Let's start with the Fourier block which you will implement using the modules `SpectralConvolution` and `MLP`. You are given the constructor and you will have to work on the forward pass.

In [None]:
class FourierBlock(nn.Module):
    """
    Fourier block used in the Fourier Neural Operator (FNO).
    Combines spectral convolution, MLP, and convolution layers.
    """
    def __init__(self, modes: Union[List[int], int], in_channels: int, out_channels: int, 
                 hidden_size: int, activation: nn.Module = nn.GELU()) -> None:
        super().__init__()
        
        # Initialize the spectral convolution (Fourier layer)
        self.fourier = SpectralConvolution(in_channels, out_channels, modes)

        # MLP layer (which will do a linear transformation of the input)
        self.mlp = MLP(len(modes), in_channels, out_channels, hidden_size, activation)

        # Initialize the 2D convolution layer with kernel size of 3 and padding of 1
        self.conv = nn.Conv2d(in_channels, out_channels, 3, padding=1)

        # Activation function for the block
        self.activation = activation

    def forward(self, x: torch.Tensor) -> torch.Tensor:
        """
        Forward pass of the FourierBlock.
        
        Parameters:
        ----------
        x: torch.Tensor
            Input tensor of shape [batch, channels, *sizes]
        
        Returns:
        -------
        x: torch.Tensor
            Output tensor of shape [batch, channels, *sizes]
        """

        # TODO - Apply spectral convolution to input tensor
        x_ft = ...

        # TODO - Apply 2D convolution to input tensor
        x_conv = ...

        # Add the Fourier and convolution outputs
        x = x_ft + x_conv

        # TODO - Apply MLP to the result
        x_mlp = ...
        x = ...

        # TODO - Apply activation function to the final result
        return x


Below is the skeleton of the `FNO` class. Certain parts are intentionally left blank for you to complete - **marked TODO for code you need to complete**. Follow the comments to understand what each part should accomplish.

In [None]:
class FNO(nn.Module):
    """
    Fourier Neural Operator (FNO) for solving PDEs.
    """
    def __init__(self, modes: List[int], num_fourier_layers: int, in_channels: int, 
                 lifting_channels: int, projection_channels: int, out_channels: int, 
                 hidden_channels: int, activation: nn.Module):
        super().__init__()
        self.dim = len(modes)
        self.activation = activation

        # Lifting layer 
        self.lifting = MLP(2, in_channels, hidden_channels, lifting_channels)
        
        # TODO - Initialize a list of FourierBlock modules with modes, hidden_channels, hidden_size and activation as parameters.
        #        You are free to choose which hidden_size is best for the model
        self.fourier_blocks = nn.ModuleList([
            ...
        ])
        
        # TODO - Use projection layers
        self.q1 = ...
        self.final = ...

    def forward(self, x: torch.Tensor, **kwargs) -> torch.Tensor:
        # TODO - Implement lifting layer
        x = ...
        
        # TODO - Pass the input through each FourierBlock sequentially
        for fourier_block in self.fourier_blocks:
            x = ...

        # Permute the dimensions back to [batch, sizes, channels].
        x = x.permute(0, *range(2, self.dim + 2), 1)

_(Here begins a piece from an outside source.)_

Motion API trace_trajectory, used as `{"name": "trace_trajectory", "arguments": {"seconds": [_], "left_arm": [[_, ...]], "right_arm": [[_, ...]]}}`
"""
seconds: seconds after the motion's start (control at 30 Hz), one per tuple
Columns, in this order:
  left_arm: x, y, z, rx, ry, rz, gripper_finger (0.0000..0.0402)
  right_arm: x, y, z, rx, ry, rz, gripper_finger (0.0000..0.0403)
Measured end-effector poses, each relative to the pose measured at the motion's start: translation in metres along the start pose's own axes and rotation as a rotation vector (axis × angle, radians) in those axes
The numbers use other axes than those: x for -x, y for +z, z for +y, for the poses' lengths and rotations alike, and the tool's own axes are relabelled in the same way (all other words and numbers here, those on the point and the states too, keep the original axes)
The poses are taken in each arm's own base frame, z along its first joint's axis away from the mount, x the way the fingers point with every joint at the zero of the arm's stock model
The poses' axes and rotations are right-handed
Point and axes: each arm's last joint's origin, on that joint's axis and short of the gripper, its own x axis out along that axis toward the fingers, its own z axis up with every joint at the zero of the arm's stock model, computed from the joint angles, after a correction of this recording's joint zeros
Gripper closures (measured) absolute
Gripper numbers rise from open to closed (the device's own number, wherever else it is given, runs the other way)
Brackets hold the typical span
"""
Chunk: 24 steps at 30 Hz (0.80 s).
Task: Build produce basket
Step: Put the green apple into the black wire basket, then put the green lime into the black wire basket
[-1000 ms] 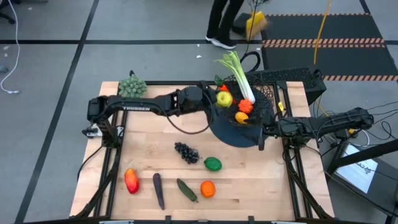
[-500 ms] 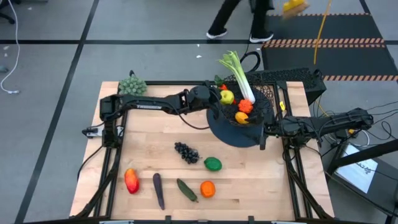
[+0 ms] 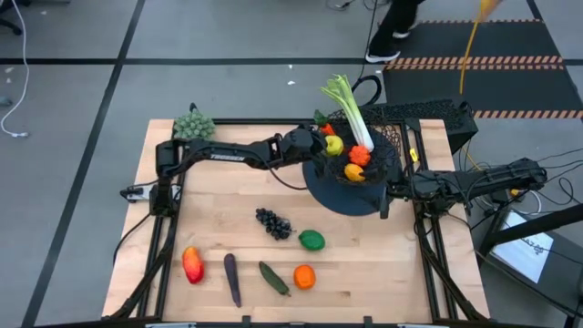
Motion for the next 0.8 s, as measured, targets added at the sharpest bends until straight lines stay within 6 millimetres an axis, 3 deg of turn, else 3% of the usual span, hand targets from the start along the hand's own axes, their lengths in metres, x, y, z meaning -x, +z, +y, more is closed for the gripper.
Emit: {"name": "trace_trajectory", "arguments": {"seconds": [0.23,0.43,0.67,0.8], "left_arm": [[0.004,0.005,0.000,0.009,-0.002,-0.012,0.0005],[0.023,0.020,0.003,0.043,-0.006,0.000,0.0011],[0.089,0.050,-0.007,0.040,-0.044,0.094,0.0049],[0.131,0.057,-0.019,0.033,-0.047,0.184,0.0079]], "right_arm": [[0.000,0.000,0.000,0.000,0.000,0.000,0.0064],[0.000,0.000,0.000,0.001,0.000,0.002,0.0064],[0.000,-0.004,-0.001,0.000,-0.012,0.044,0.0064],[0.000,-0.005,-0.002,0.000,-0.013,0.048,0.0064]]}}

        # TODO - Apply projection and final layer
        x = ...
        x = ...
        x = ...
        
        # Permute to [batch, channels, sizes] format for output and return.
        return x.permute(0, -1, *range(1, self.dim + 1))

### Training the Fourier Neural Operator on Darcy Flow

In this example, we demonstrate how to use the small Darcy-Flow example we ship with the package "neuralop" to train a Tensorized Fourier-Neural Operator.

*There is no code to fill in for this part, just run the code block by block in order.*

**Loading the Navier-Stokes dataset in 128x128 resolution:**

In [4]:
# Load Darcy flow dataset
train_loader, test_loaders, data_processor = load_darcy_flow_small(
    n_train=1000, batch_size=32, test_resolutions=[16, 32], n_tests=[100, 50],
    test_batch_sizes=[32, 32], positional_encoding=True
)
data_processor = data_processor.to(device)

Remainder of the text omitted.